▶ [PROBLEM DETAILS]:
The entries below contain a line with "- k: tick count" and a line with "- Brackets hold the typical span". Retype exactly everything from the first down to the second, both included, and nothing else.

----

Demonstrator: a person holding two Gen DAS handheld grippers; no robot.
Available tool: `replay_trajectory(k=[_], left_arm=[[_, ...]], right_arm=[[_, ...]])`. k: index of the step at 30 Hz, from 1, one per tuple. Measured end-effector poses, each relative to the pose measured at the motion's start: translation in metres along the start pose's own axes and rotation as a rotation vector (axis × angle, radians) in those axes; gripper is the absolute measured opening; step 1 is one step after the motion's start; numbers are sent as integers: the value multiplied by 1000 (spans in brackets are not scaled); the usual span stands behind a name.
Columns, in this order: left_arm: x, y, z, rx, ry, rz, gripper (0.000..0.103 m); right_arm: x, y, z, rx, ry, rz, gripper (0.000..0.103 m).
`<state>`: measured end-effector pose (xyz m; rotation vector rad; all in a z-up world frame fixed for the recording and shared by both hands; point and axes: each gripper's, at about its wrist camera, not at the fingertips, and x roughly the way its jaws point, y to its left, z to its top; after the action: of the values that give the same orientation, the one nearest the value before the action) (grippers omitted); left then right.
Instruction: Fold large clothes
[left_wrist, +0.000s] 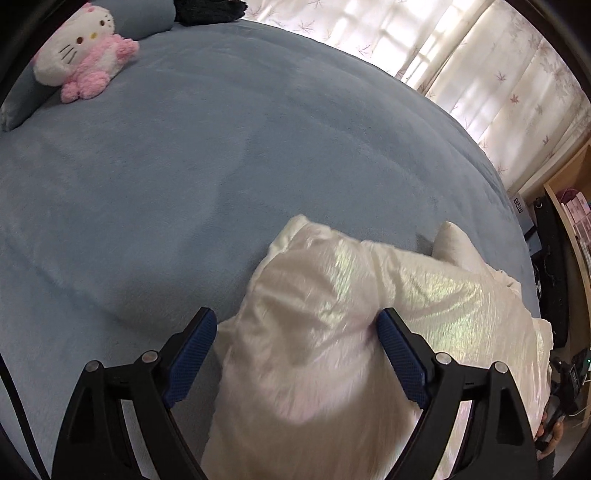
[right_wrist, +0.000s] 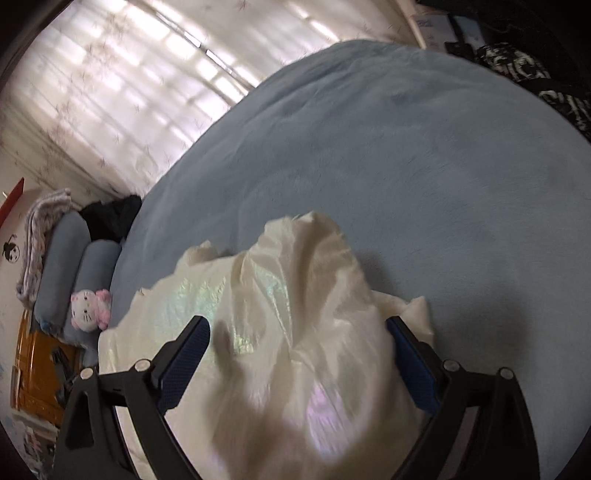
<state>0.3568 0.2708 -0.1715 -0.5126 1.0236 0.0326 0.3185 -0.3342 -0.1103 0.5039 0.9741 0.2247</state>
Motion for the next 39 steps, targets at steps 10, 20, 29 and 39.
replay_trajectory(k=[10, 20, 29, 39], left_arm=[[-18, -46, -19, 157, -154, 112, 13], [-78, -81, 1, 123, -319, 189, 9], [20, -95, -2, 205, -189, 476, 11], [49, -97, -13, 230, -204, 563, 14]], right_arm=[[-7, 21, -18, -117, -103, -83, 33], [-74, 69, -15, -186, -349, -188, 15], [15, 41, 1, -100, -168, -388, 19], [37, 13, -10, -24, -174, -375, 33]])
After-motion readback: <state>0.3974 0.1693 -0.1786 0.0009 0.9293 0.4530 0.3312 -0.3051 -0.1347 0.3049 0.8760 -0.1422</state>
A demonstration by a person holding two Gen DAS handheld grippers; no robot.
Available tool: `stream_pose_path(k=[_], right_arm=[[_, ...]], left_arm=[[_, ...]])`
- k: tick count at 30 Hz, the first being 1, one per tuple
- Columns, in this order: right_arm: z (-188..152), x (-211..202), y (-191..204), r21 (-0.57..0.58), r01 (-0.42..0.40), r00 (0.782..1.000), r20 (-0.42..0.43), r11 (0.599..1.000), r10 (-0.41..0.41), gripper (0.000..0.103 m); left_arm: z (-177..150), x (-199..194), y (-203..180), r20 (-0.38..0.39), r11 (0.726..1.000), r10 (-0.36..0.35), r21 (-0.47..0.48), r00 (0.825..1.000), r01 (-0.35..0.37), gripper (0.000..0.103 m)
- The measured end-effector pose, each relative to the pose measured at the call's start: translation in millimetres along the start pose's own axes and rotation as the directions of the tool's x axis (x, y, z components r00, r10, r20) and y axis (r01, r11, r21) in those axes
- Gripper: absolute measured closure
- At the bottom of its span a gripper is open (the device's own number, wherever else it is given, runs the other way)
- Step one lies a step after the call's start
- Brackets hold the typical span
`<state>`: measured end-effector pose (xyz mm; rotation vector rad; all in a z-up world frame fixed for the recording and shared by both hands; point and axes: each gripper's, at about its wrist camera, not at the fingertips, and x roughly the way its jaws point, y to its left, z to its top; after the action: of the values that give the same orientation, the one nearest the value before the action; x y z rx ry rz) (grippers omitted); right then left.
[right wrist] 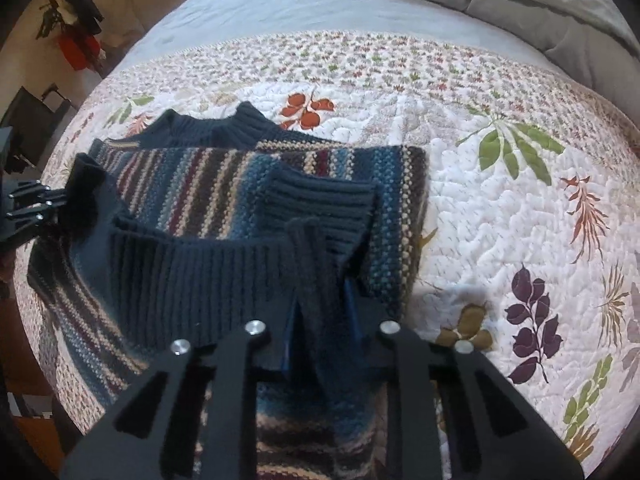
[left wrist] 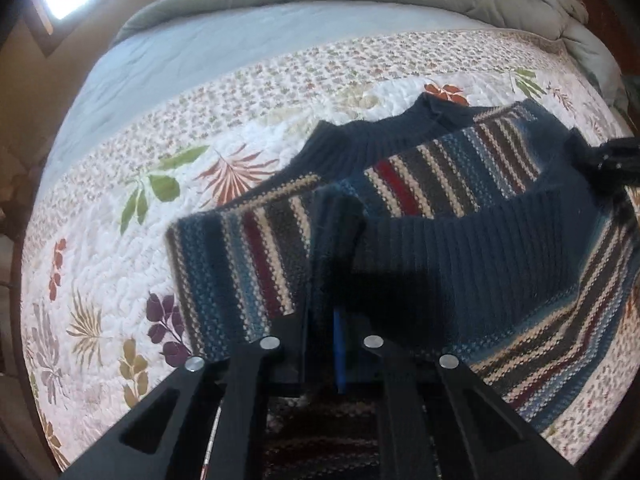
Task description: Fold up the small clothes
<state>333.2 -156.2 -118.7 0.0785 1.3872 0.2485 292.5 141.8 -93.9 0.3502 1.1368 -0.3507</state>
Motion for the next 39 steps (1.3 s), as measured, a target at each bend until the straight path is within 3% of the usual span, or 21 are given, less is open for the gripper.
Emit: stream_pose_path(k=[3,9,15,22,30,34,35,36,39], right_arm=[[-3.7,-10.4,-2.0,0.007,-0.027,0.999,0.021,1.000,0.027,0.093],[-2.0,-38.3,-6.7,0.036,-0.083,0.993,0.089,0.996,0.080,0.094],[32.3,-52.2,-18.4,0.123,-0.144,0.977,0.173,0.982,0.122,0.094],[65.0,-17.0,-28.5,0.177,-0.124,0.985,0.145,0.976,0.099,0.094],[70.1,39.9,-39.2,0.217,-0.034,0.998,0.050,0.976,0.023,0.094],[63.0,50.6,-41.9,0.232,-0.030,0.999,0.050,0.972,0.018,0.091],[62.1,47.9,-40.8,0.221,-0.028,0.998,0.056,0.975,0.016,0.086],[60.2,43.6,-38.4,0.208,-0.020,0.998,0.061,0.978,0.008,0.078],[51.5,29.9,-31.9,0.178,0.005,0.998,0.059,0.984,-0.015,0.074]], left_arm=[[-3.6,-8.7,1.3,0.036,0.999,0.019,-0.030,0.999,-0.017,0.093],[-3.8,-38.0,23.1,0.122,0.988,0.023,-0.154,0.992,-0.004,0.094],[6.6,-45.3,58.4,0.149,0.954,0.027,-0.298,0.989,0.019,0.094],[13.7,-13.2,86.3,0.104,0.920,0.016,-0.392,0.994,0.026,0.093],[12.3,34.9,85.6,0.003,0.920,0.098,-0.382,0.995,-0.089,0.088],[8.3,43.0,69.9,-0.012,0.931,0.208,-0.306,0.978,-0.201,0.076],[8.3,41.4,66.1,-0.016,0.930,0.236,-0.286,0.972,-0.231,0.074],[8.2,37.9,61.3,-0.019,0.928,0.272,-0.258,0.962,-0.268,0.068],[7.9,25.2,54.5,-0.019,0.927,0.309,-0.218,0.951,-0.306,0.041]])
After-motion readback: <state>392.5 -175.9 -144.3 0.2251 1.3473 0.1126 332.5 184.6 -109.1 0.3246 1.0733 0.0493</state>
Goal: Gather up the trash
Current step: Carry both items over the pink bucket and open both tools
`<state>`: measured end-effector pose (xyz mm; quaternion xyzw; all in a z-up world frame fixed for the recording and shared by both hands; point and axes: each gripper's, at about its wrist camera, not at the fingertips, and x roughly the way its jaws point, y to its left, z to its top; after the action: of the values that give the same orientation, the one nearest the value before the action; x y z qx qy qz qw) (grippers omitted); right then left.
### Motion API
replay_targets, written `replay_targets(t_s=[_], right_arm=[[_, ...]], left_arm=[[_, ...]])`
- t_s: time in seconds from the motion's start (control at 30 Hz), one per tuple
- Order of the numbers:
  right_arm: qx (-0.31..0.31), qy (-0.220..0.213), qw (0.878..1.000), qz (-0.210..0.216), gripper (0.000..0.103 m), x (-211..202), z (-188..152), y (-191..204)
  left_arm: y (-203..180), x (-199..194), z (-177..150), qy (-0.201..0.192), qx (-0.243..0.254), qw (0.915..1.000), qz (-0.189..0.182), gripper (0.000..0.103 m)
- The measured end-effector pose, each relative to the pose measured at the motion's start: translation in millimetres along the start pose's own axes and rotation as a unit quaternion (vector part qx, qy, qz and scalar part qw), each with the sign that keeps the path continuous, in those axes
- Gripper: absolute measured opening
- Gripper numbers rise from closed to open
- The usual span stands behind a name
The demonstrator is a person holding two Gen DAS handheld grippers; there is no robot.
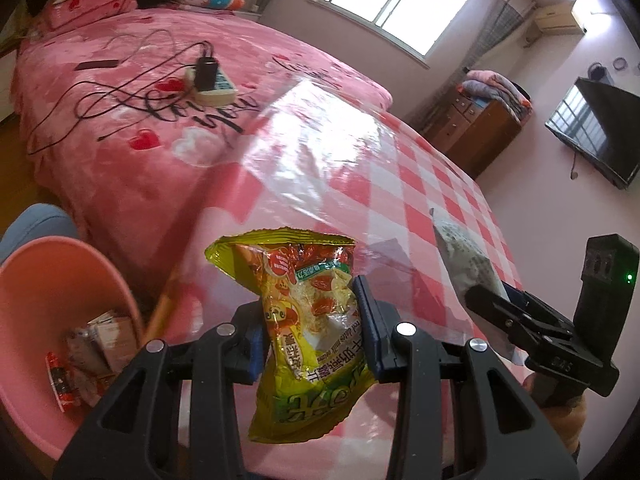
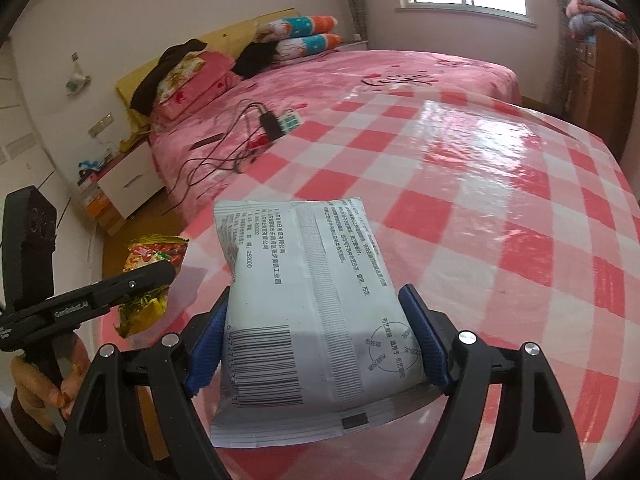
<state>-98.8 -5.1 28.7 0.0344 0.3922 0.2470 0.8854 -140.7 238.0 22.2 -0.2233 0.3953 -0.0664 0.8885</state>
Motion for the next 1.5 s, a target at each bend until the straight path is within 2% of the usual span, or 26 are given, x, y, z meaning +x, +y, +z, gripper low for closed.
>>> replay_targets(t_s=[0.43, 0.93, 1.37, 1.5], right_arm=[[-0.035, 0.014, 0.998, 0.049, 0.080, 14.1, 6.7, 60.0], [-0.122, 0.053, 0.986, 0.101, 0.080, 55.1, 13.6, 154.0], [-0.179, 0.089, 0.971, 0.130, 0.080, 96.4, 8.1, 215.4], [-0.201, 0.099, 0.967, 0.120, 0.082, 110.0, 1.8, 230.6]], left_arm=[[70.9, -34.4, -10.6, -0.017, -0.053, 0.9973, 0.048, 0.040], [156.5, -55.8, -33.3, -0.022, -0.124, 0.9859, 0.111, 0.040], [194.0, -48.3, -54.8, -0.001, -0.154, 0.9775, 0.144, 0.040], [197.3, -48.1, -57.2, 0.002, -0.151, 0.9748, 0.164, 0.042]])
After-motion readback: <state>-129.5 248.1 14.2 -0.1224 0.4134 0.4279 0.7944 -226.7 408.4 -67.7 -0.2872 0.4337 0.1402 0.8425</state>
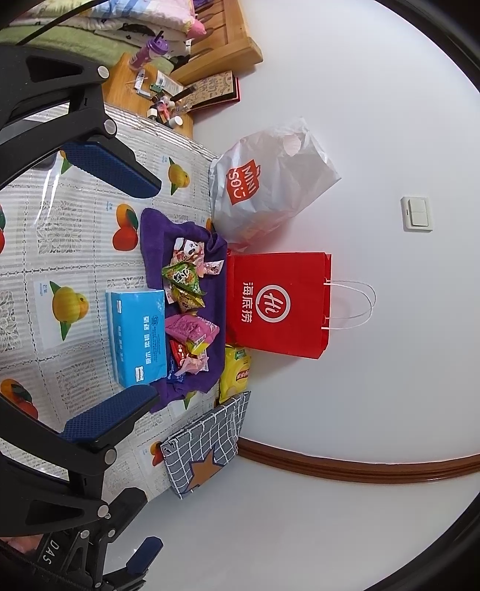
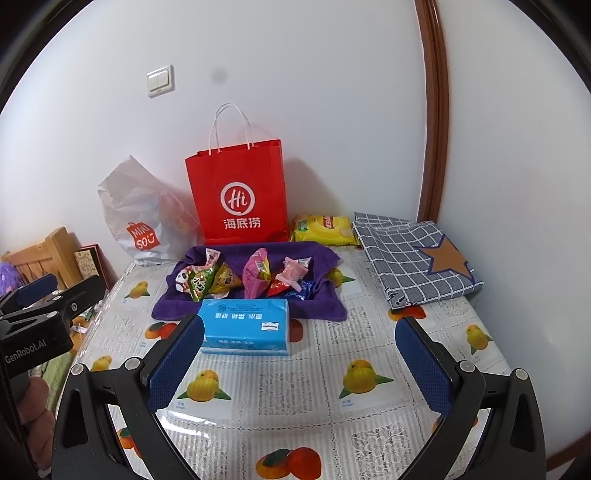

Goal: Organize snacks

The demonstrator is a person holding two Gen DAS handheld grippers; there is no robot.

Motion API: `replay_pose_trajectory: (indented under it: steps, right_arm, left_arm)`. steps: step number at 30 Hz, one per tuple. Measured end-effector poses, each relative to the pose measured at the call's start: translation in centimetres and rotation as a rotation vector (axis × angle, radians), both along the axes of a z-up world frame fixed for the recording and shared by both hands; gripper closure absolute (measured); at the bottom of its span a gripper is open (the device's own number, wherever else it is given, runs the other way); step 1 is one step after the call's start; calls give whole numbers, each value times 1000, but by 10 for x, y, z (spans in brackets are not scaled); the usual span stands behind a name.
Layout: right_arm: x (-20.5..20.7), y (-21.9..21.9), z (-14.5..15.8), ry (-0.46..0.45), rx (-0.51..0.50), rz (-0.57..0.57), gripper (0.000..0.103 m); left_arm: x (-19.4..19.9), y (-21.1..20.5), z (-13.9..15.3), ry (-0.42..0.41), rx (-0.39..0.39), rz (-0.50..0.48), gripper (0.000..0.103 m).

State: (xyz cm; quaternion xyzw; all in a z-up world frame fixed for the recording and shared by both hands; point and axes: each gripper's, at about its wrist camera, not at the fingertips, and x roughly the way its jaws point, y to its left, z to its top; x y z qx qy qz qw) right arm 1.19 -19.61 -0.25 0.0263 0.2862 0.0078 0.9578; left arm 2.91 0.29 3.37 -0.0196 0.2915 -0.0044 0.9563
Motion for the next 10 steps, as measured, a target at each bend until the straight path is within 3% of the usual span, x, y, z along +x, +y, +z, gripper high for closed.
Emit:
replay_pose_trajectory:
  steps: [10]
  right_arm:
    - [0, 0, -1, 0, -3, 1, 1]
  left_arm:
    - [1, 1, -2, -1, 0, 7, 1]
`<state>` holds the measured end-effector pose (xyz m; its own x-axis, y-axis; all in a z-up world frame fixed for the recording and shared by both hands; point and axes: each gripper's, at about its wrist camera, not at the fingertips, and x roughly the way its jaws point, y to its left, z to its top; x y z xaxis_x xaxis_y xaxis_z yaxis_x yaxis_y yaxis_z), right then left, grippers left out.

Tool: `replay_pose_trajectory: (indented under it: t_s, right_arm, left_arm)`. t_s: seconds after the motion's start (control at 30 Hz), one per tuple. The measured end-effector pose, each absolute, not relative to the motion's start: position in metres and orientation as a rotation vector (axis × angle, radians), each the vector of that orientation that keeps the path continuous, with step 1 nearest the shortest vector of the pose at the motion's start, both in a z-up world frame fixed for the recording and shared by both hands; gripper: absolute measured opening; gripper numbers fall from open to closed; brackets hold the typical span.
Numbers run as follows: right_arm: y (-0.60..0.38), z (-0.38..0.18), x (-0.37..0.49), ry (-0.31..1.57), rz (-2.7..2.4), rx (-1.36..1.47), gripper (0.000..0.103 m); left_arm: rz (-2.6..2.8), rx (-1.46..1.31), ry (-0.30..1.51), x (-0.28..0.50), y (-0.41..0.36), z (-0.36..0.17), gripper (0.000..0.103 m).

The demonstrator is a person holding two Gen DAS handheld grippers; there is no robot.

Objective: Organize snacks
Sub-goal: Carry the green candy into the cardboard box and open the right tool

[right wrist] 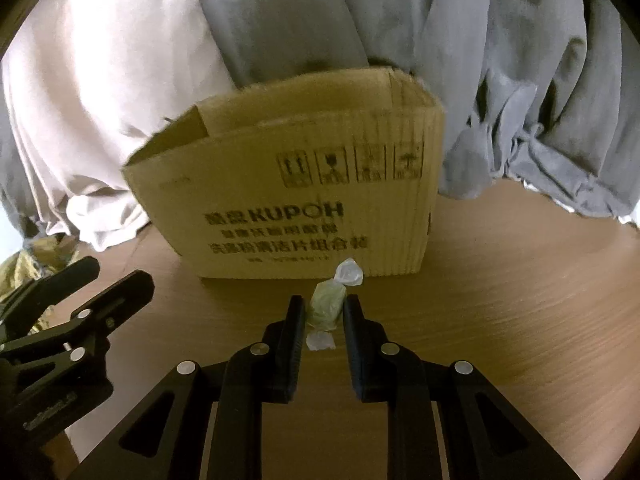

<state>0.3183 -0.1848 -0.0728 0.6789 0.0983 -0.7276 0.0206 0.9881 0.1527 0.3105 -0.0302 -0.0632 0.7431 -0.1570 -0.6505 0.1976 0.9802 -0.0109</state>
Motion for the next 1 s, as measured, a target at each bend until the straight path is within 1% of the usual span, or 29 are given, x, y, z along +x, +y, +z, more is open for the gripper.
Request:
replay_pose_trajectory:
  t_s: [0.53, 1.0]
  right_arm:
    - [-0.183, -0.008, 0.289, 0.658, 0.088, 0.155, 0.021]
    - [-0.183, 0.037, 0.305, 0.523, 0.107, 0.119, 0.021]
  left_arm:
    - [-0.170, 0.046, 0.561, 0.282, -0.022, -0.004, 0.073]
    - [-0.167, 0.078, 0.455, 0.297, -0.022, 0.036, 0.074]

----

▶ [ANSWER TO THE EXERCISE]:
- k: tick count at 30 Hz, the first being 1, one per tuple
- Columns, in this order: right_arm: z (-188..152), x (-211..202), y (-191..204), r21 (-0.57..0.58), r01 (-0.42..0.40), r00 (0.782..1.000), r20 (-0.42..0.43), r11 (0.599..1.000), r10 (-0.41..0.41), gripper (0.000..0.103 m); left_arm: z (-177..150), x (-199..194), y (-203..180), r20 (-0.38..0.39), r11 (0.726..1.000), r10 (-0.36..0.35), r21 (-0.47..0.48), r00 (0.825..1.000), r01 (-0.35..0.37), gripper (0.000..0.103 m)
- The measured end-effector pose, each relative to the pose measured at the call's start: translation in millimetres along the start pose's own axes and rotation as the directions of the tool's x axis (x, y, z components r00, r10, r20) and y axis (r01, r11, r21) in those axes
- Gripper: absolute measured closure
- At the bottom of its span a gripper is open (the device's own number, wherever else it is given, runs the other way)
- Step one lies a step after the call's start
- Brackets hold the typical span

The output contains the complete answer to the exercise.